* What needs to be done:
Transcribe the listing from its top line through the line with "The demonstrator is". Keep it exact, both ends included, and add nothing.

┌──

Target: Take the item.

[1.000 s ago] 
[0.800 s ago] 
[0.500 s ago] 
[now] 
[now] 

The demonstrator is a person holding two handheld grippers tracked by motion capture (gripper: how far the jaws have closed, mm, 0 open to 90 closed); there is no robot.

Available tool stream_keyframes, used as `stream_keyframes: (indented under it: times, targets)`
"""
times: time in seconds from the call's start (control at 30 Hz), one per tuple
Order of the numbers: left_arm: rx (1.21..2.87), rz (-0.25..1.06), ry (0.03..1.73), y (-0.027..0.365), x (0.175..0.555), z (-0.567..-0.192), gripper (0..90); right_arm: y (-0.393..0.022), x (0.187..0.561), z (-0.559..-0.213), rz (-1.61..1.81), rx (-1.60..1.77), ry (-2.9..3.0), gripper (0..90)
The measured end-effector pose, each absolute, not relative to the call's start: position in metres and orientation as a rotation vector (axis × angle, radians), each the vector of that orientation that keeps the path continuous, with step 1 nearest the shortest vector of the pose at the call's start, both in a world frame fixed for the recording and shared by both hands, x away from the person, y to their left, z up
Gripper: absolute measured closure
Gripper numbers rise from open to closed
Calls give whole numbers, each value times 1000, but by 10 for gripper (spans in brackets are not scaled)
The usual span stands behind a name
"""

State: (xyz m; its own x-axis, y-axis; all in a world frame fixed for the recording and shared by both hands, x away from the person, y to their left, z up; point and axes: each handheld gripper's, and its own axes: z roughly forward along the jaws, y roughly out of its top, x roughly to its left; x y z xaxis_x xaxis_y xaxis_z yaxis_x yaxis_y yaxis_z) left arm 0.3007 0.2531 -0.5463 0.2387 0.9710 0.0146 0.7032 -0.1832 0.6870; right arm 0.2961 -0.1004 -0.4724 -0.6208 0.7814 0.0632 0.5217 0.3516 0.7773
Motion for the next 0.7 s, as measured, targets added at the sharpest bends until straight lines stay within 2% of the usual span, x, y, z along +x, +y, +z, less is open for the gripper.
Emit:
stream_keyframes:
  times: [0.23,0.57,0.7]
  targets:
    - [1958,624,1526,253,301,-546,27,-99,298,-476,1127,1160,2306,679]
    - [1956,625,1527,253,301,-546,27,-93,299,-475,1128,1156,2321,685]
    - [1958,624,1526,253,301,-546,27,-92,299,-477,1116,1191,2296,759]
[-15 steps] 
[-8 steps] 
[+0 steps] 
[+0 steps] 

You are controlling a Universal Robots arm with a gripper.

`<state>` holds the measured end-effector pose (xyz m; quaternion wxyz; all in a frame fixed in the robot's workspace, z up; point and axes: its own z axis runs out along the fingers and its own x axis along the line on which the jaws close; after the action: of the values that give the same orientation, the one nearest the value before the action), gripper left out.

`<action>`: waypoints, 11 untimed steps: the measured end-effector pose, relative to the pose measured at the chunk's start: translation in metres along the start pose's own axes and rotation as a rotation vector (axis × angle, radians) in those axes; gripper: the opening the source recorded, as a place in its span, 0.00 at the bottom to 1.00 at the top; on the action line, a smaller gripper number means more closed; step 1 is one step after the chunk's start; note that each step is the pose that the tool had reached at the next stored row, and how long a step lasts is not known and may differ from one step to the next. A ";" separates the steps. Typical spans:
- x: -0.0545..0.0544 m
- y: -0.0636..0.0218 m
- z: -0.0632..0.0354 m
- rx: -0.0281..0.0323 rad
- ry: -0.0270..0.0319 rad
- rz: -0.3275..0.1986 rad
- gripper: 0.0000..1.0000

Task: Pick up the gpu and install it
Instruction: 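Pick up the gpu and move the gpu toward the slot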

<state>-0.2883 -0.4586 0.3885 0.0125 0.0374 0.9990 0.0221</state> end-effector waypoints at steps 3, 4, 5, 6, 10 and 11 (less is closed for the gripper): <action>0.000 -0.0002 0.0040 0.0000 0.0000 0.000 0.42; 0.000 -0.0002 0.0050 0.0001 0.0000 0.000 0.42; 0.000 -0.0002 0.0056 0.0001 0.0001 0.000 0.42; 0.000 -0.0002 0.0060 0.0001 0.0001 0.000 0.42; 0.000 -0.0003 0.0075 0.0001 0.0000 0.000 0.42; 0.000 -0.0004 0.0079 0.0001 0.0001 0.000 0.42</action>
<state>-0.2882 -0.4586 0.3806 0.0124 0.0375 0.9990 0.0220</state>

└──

* Answer:
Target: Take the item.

[1.000 s ago] 
[0.800 s ago] 
[0.500 s ago] 
[now] 
[now] 

The demonstrator is a person holding two handheld grippers tracked by motion capture (gripper: how far the jaws have closed, mm, 0 open to 90 closed); there is no robot.

There is nothing more to the answer.